Gray rectangle is the KeyM socket on my board:
Design involves 10uF
caps on 3.3V on both sides of the socket to have proper buffering for the NVMe SSD.
Design also breaks out USB (2.0) from the KeyE pins.
I tried to length-match the diffpairs as much as I can:
USB (97.2% : 100%):
PCIe RX (100% : 100%):
PCIe TX (100% : 100%):
PCIe Clk (100% : 99.2%):
Although I haven't done any impedance matching (yet) on this desing, I have a few concerns I need to address:
1. PCB stackup
As these wires are all differential coplanars (with a few vias):
I'm curious if I need to use 4-layer PCB or 2-layer is sufficient. Impedance matching can be done, as due to differential coplanar structure of diffpairs trace width and spacing is very well managable.
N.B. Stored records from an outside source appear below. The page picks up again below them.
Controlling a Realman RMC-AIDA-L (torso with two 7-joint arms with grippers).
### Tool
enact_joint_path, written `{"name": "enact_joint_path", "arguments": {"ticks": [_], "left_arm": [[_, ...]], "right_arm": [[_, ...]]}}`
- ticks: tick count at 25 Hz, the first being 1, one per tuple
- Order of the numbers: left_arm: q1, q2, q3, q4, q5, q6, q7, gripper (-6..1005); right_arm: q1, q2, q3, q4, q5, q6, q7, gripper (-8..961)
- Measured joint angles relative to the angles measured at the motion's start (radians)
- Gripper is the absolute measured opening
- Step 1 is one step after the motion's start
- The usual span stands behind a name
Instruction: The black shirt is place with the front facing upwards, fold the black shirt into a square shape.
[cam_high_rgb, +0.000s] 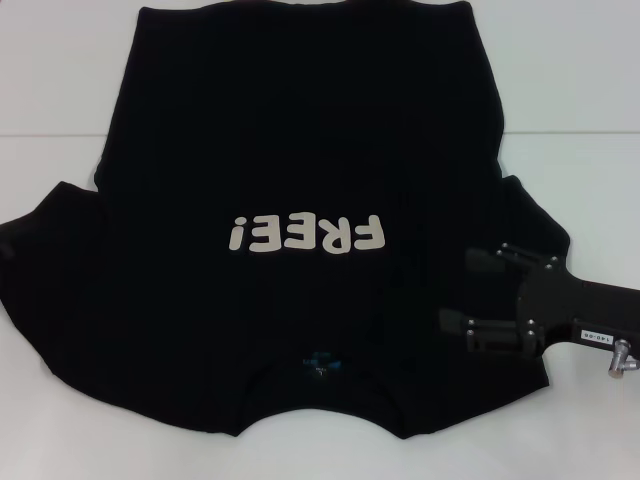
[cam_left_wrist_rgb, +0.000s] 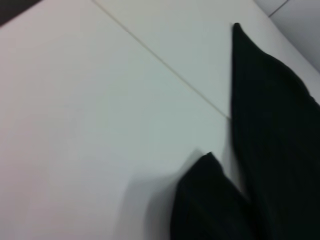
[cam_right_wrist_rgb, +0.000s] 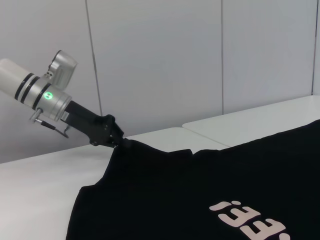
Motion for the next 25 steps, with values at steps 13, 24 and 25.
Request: {"name": "enact_joint_path", "arguments": {"ticks": [13, 24, 25], "left_arm": [[-0.080, -0.057, 0.017, 0.054, -0.097, 0.123, 0.169, 17], [-0.100, -0.123, 0.188, 0.082, -0.097, 0.154, 0.257, 77], [-0.100, -0.128, 0.189, 0.078, -0.099, 0.156, 0.268, 82]], "right_arm": [[-0.008, 0.000, -0.008, 0.002, 0.000, 0.000, 0.025, 941], [-0.010, 0.000, -0.008, 0.004, -0.002, 0.000, 0.040, 942], [-0.010, 0.000, -0.009, 0.005, -0.003, 0.000, 0.040, 942]]}}
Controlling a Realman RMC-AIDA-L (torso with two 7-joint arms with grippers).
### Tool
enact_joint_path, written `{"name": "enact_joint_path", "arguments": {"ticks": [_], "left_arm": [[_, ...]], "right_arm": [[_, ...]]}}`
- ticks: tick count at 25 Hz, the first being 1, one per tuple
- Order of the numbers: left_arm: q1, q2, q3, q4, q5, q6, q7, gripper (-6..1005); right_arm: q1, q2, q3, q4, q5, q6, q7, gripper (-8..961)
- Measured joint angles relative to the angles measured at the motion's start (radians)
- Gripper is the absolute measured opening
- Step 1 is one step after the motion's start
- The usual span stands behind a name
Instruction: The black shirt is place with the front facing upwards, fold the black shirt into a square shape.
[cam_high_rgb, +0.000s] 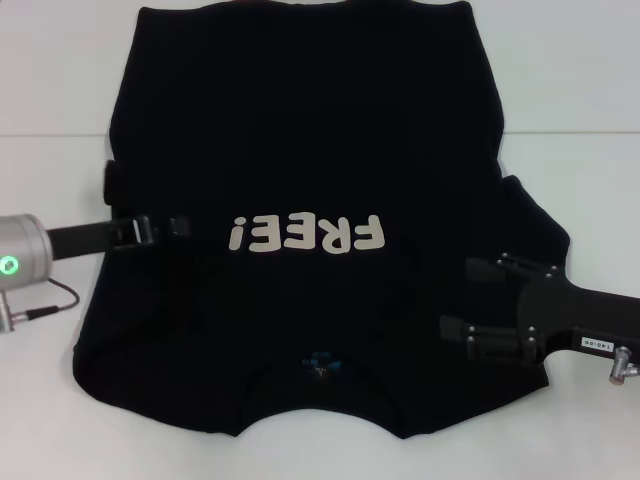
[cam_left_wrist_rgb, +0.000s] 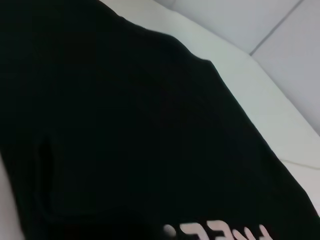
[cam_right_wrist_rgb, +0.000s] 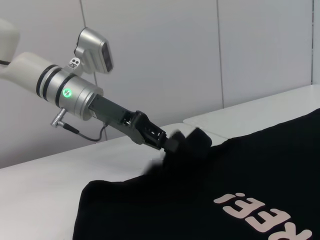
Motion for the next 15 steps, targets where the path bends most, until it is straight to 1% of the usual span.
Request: {"name": "enact_joint_path", "arguments": {"ticks": [1, 3, 4, 6, 7, 8, 9, 12, 15], "left_arm": [[-0.001, -0.005, 0.002, -0.007, -0.001, 0.007, 0.011, 88], [-0.010, -0.006, 0.008, -0.031, -0.003, 0.027, 0.018, 99], [-0.015, -0.004, 0.010, -0.045, -0.003, 0.034, 0.017, 104], [-0.030, 0.013, 0.006, -0.092, -0.006, 0.045, -0.003, 115], [-0.032, 0.017, 0.004, -0.102, -0.008, 0.045, -0.011, 160], [-0.036, 0.029, -0.009, -0.129, -0.016, 0.040, -0.039, 205], [-0.035, 0.036, -0.024, -0.142, -0.023, 0.031, -0.061, 249], [-0.020, 0.043, -0.089, -0.160, -0.040, -0.006, -0.092, 380], [0.001, 0.044, -0.141, -0.166, -0.057, -0.004, -0.055, 502]], "right_arm": [[0.000, 0.000, 0.000, 0.000, 0.000, 0.000, 0.000, 942], [0.000, 0.000, 0.000, 0.000, -0.001, 0.000, 0.000, 942], [0.000, 0.000, 0.000, 0.000, -0.001, 0.000, 0.000, 942], [0.000, 0.000, -0.001, 0.000, -0.002, 0.000, 0.000, 942], [0.000, 0.000, 0.000, 0.000, -0.002, 0.000, 0.000, 942], [0.000, 0.000, 0.000, 0.000, -0.002, 0.000, 0.000, 942], [-0.001, 0.000, 0.000, 0.000, -0.002, 0.000, 0.000, 942], [-0.002, 0.000, 0.002, 0.000, -0.001, 0.000, 0.000, 942], [-0.003, 0.000, 0.022, -0.004, 0.001, 0.000, 0.017, 941]]}}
However, for traces on the bottom (especially PCIe RX): this board will be inserted into a motherboard. So for bottom traces there will be massive high-frequency signals underneath them on the motherboard within 1-2mm distance. Shall I take this into consideration and design a 4-layer stackup, or motherboards are usually don't make any harm with diffpairs routed on the bottom layer of an M2 card?
Moreover, there will be an FPC cable soldered onto the USB breakout pads on the bottom, which will be effectively very close to the bottom layer's traces:
Is this need to be considered during stackup decision, or as there is air in between the FPC and the bottom layer traces, there will be no (or just tiny) effect?
If I need/better to use 4-layer stackup, shall I add the current bottom traces to 2nd, or 3rd layer? 3rd layer seems better for having vias with shorter stubs. Manufacturer might be able to do backdrill, but I wish to keep things as simple as possible.
2. Designing layer-change with vias:
Can I make it better (not speaking of impedance managing, but better for signal propagation):
PCIe RX:
USB:
3. Length matching with meander:
Shall I finetune these (they look quite weird to me - if so, how?):
PCB manufacturer will do impedance control on these selected lines, and they will also validate the required impedance on the final unit.
So the goal of this question is to fine-tune my design to be suitable for high-frequency operation and further impedance-controlling (by the manufacturer).
Update
When defining the 4 layer stackup is this below structure suitable for my goals?
Update2 - final design
I have redesigned my board with 4-layers.
Stackup is the following:
1. Signal - 38um
2. Prepreg - 0.1mm (RO4450B)
3. GND - 38um
4. Substrate - 0.406mm (RG4003C)
5. GND - 38um
6. Prepreg - 0.1mm (RO4450B)
7. Signal - 38um
Prepreg has a nice solid 3.54±0.05 Dk value.
I wired the differential traces of USB and PCIe with 0.2mm trace and 0.254 spacing. Further impedance tuning will take place at the manufacturer's side.
I wish you to review my board layout, I tried recreating it based on all recommendations below.
This is the TOP (Layer1, signal):
Layer2 (GND):
Layer3 (GND):
BOTTOM (Layer4, signal):
Can you please review this layout? Can you spot any bad design?